I'm working with a 1988 (I believe) 302, that was donated from a mustang. Having no luck getting this thing to run... anyways, here goes:
With the coil-to-cap wire snug on the distributor terminal, I get an occasional fire, but no start. When I pull the lead off, and allow it to arc from the end of the lead to the cap terminal, it fires right up, but runs poorly, and rich. The firing order is correct, unless it's a later engine, and I've now replaced the distributor, ignition module, coil, and gone through another cap and rotor as a check.
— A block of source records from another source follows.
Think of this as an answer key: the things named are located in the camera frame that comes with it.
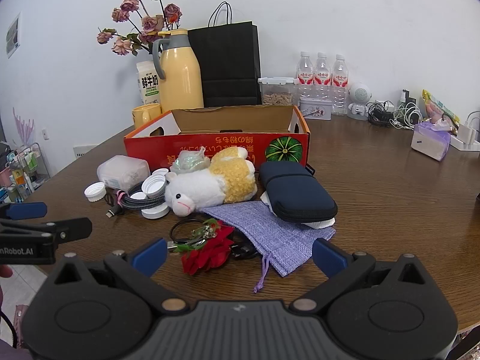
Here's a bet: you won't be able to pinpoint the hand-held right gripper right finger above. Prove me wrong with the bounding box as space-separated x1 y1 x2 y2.
289 237 437 314

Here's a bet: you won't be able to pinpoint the purple tissue pack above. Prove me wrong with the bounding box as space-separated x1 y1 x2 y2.
410 120 452 162

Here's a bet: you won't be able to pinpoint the wall poster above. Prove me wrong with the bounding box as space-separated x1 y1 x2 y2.
5 12 21 59

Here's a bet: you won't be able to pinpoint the white lid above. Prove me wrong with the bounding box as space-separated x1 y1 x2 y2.
141 203 170 220

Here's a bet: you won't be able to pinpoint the small spray bottle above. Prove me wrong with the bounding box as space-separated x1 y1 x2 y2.
400 89 418 115

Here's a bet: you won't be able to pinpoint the white robot speaker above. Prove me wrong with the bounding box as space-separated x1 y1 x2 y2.
347 82 373 121

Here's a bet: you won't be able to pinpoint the white cloth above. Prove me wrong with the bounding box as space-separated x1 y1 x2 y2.
260 191 336 230

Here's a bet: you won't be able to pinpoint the white yellow plush sheep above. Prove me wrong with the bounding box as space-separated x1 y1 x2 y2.
165 146 259 217

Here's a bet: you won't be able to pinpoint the small black clip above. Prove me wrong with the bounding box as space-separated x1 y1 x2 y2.
229 232 260 260

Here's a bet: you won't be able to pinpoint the black charger cables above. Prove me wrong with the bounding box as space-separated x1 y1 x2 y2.
367 100 394 127

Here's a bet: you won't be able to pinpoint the colourful snack packet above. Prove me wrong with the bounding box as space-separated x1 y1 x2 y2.
422 89 461 128

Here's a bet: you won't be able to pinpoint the white tin box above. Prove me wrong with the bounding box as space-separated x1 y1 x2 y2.
299 97 333 121

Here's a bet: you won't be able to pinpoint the black paper bag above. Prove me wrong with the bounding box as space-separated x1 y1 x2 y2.
187 2 262 108

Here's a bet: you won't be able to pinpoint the clear plastic tub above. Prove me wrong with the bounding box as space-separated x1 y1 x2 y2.
97 155 151 191

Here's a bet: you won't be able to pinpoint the black ring loop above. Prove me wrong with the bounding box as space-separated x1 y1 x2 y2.
169 218 205 244

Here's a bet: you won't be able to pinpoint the dried rose bouquet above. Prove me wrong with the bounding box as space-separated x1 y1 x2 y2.
97 0 182 56

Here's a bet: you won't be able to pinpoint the iridescent plastic wrap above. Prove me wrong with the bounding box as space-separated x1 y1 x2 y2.
169 149 212 175

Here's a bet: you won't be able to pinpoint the white wall vent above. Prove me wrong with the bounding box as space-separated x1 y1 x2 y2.
72 145 99 159

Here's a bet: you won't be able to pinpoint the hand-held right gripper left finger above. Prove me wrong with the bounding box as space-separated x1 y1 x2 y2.
43 237 190 316

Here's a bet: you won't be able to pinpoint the red artificial rose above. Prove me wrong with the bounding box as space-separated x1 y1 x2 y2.
174 220 235 276

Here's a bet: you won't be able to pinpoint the white cables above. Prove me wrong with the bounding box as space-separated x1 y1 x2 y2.
390 103 422 130

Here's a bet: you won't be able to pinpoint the purple drawstring pouch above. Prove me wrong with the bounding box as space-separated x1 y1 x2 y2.
200 200 336 294

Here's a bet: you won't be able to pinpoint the clear water bottle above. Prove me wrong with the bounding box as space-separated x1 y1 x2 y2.
331 54 350 116
314 52 332 100
296 51 315 98

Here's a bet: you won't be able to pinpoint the yellow thermos jug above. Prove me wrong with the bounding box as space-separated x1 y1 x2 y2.
152 29 204 113

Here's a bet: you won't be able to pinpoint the white milk carton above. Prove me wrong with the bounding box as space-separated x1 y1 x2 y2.
136 60 163 106

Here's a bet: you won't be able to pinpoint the purple flower wall decal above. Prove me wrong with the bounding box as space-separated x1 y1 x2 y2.
11 107 35 147

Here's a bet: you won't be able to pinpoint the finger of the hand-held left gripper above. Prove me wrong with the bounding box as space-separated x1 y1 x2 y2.
0 202 48 221
0 217 93 243

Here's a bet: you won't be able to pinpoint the metal trolley rack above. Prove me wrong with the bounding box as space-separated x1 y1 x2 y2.
0 140 51 203

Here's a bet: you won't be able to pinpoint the navy zip case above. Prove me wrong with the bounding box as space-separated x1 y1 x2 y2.
259 161 338 223

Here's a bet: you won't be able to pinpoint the red cardboard box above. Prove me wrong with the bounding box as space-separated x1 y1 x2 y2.
124 105 311 173

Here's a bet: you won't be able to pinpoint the white power strip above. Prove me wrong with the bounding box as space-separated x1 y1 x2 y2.
449 112 480 151

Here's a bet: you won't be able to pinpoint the braided cable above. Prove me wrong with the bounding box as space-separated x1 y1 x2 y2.
106 182 167 218

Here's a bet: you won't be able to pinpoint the yellow mug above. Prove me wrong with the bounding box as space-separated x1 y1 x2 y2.
132 103 163 129

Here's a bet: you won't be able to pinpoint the clear snack container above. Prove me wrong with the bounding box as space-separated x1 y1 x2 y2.
258 77 297 106
While its running, the timing seems to be about 10-15 degrees advanced (rust on the crank pulley keeps me from getting an accurate number). Light throttle application and it accelerates, seemingly smoothing out. Heavy throttle causes an intake backfire, and the engine falls on its face. Advancing the timing worsens this problem, ritarding the timing makes the engine run rougher, and takes all of its throttle response...it won't accelerate whatsoever after ritarding the timing.
Advancing timing causes an intake backfire, ritarding causes a backfire, like it's 180 out. Rotating the distributor shaft 180 degrees, and I still get the same thing. What has me confused is the coil-to-cap lead. Snug, it won't run. Loose, it will.
I just got another firing order I'm going to try tomorrow; 1-3-7-2-6-5-4-8... this sound right? Currently its 1-5-4-2-6-3-7-8.
I've also heard that the cam can jump timing.... could this be a possibility as well?
I've learned the fuel pressure regulator is bad, and have been told that's half the problem. It doesn't seem like that would cause as big of a problem, but could it?
I'm at a loss here, I'm ready to give up. Any ideas?
Edit: I forgot to mention that it's fuel injected. Not sure how much of a difference it would make, but if it's needed, there it is.